Share your dilemmas and get honest opinions from other Mumsnetters.

AiBU to defend History teachers

109 replies

Wbeezer · 03/06/2020 14:47

My social media feed is full of posts announcing surveys and petitions asking for improvement to UK history teaching in schools to include more info on slavery, racism, colonialism etc. Undoubtedly a good idea. The posts in reply are making me feel sorry for teachers because :

  1. There is no such thing as a UK curriculum or exam syllabus, never has been.

2.I'm only familiar with my local history syllabus and it already has many topic areas that cover problematic British history, at least at high school level. Many of the improvements people are demanding have already happened.

3.you cant base opinions on experiences that are decades out of date.
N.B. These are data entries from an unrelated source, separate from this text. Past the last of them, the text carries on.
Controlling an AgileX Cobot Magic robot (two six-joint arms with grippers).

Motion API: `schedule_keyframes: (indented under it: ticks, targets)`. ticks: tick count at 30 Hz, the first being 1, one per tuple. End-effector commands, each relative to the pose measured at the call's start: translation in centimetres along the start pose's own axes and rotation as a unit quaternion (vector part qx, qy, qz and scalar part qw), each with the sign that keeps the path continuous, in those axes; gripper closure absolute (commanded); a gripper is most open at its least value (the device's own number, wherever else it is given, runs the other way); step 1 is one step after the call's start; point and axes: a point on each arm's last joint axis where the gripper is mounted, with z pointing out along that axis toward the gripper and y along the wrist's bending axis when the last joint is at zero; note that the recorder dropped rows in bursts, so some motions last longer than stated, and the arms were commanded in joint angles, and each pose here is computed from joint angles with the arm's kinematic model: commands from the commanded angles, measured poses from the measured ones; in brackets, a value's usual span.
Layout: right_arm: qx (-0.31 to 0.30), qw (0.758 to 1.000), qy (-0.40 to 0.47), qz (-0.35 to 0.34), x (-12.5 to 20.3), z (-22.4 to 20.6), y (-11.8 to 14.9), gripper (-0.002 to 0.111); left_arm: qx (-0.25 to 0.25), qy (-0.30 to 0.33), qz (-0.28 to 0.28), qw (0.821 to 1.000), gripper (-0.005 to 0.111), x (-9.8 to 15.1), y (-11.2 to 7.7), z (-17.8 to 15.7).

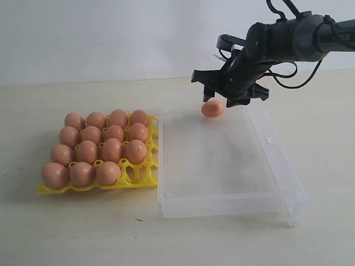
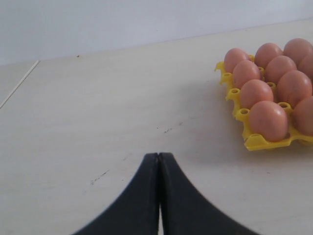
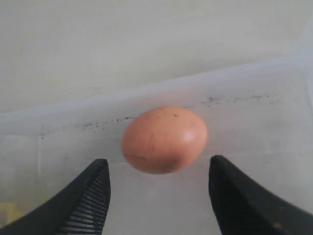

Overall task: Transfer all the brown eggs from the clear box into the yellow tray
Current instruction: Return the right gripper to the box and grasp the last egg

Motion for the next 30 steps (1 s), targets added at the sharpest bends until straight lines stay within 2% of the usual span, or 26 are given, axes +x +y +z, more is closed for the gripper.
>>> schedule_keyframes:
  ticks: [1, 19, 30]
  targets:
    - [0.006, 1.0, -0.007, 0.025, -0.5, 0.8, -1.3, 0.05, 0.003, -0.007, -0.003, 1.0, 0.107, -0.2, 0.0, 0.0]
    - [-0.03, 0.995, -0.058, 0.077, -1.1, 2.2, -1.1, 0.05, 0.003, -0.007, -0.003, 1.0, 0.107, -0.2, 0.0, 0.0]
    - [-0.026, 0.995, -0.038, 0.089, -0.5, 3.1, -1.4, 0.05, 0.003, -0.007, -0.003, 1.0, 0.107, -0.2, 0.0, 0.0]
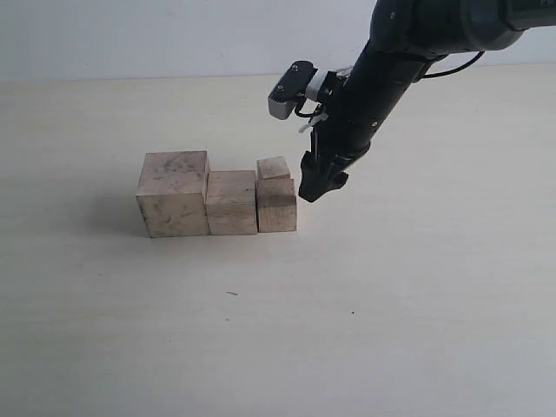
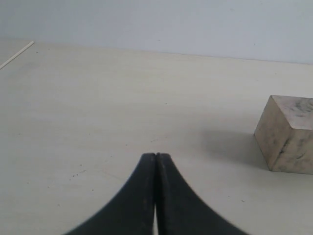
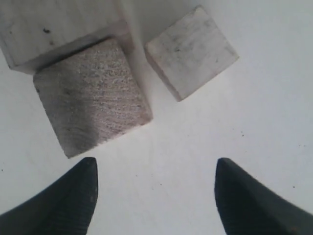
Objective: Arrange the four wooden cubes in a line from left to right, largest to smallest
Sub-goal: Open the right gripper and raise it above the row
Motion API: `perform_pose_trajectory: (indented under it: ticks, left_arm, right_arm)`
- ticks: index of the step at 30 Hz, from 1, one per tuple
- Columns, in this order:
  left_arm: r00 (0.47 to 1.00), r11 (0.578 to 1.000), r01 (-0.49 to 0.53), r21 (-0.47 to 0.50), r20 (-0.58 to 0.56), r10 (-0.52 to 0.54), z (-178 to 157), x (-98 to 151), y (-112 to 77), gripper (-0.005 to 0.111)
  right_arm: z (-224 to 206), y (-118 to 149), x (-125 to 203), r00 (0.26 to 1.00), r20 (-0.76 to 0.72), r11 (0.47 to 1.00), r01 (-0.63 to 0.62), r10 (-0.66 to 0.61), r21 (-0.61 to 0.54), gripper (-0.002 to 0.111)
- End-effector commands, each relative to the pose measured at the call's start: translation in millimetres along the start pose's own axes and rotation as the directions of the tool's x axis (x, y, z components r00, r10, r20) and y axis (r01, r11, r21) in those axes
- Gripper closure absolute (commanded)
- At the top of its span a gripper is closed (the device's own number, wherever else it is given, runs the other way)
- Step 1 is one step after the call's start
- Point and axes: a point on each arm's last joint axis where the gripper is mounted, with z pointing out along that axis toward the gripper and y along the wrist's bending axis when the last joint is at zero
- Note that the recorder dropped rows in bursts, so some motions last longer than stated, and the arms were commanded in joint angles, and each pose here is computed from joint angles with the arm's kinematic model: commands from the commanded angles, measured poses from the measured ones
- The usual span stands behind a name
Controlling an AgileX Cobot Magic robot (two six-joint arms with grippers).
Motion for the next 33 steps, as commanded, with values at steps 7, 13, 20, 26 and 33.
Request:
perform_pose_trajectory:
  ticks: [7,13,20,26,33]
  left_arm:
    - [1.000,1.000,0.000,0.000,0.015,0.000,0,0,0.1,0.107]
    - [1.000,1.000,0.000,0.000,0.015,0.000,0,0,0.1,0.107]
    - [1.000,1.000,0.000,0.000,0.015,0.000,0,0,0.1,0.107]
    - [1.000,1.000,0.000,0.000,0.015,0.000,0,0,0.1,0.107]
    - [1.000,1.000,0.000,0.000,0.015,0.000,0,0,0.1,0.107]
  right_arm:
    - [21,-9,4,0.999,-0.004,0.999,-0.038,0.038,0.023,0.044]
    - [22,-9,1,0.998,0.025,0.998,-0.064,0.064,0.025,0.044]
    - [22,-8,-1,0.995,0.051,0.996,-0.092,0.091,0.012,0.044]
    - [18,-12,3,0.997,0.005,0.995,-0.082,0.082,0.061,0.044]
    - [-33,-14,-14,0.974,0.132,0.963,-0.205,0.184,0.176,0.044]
Yes learning lists of kings and Queens was boring and irrelevant but is scarcely taught now!. My DS is a current History student, he had to teach himself about King's and Queens by Reading Horrible Histories books to fill in some blanks before he went to uni as his overview of history timelines was a bit lacking. This was because he spent so much time studying interesting social and political history and learning how to analyse historical context etc.

4.i learnt about slavery and racism from the TV, in the 1970s, education doesn't just happen in schools. I'd argue that quality film and TV is more likely to reach people of all ages, more quickly.

OP posts:
emilybrontescorsett · 04/06/2020 10:14

History was one of my favourite subjects at school. When I went to university part of my degree was taught by a history professor, he stayed his political stance from the offset and told us that the way he taught history would be shaded by his political viewpoint. I'll always remember that.
Also history is written by the victor.
There are 2 sides to every story. This needs to be considered with every historical event.
My grandma lived through ww2 and spoke about the war from her own, real perspective. I've always found this far more beneficial than reading a book about it. Her account was true and told from her own reality. She spoke about the real Winston Churchill and how he told the army to shoot members of her family who dared to go on strike. My great uncle recounted merely watching a fracas between the police and striking miners and recalled how a mounted police officer struck him across the head causing his head to be cut open, then told him to mind his own business and go home. My mum told me that the local hospital, name after a local land owner, was in fact paid for entirely by miners and not the landowner as other historians would have you believe.

Nellydean21 · 04/06/2020 10:35

Black Histiry Month was introduced, first in USA for exactly that reason some pps have mentioned, to focus on the achievements of pioneering black people who have been excluded from mainstream teachings. That it is necessary to introduce it is of course very telling.

Wbeezer · 04/06/2020 11:23

@milveycrohn it was me that mentioned 18 century trade and this particular ships captain traded across the Atlantic and became extremely rich, there are other clues to links with slavery, at the very least trading with plantations in the Caribbean. Of course the school was supposed to educated local poor children but now only teaches children of the well off...

OP posts:
Kazzyhoward · 04/06/2020 11:37

I think the lack of official curriculum is still the problem. Teachers (and HODs) are still basically teaching what they want to teach. Even at GCSE level, there are lots of options so teachers can still choose their favourites. It all leaves some pupils with pretty big gaps in their knowledge.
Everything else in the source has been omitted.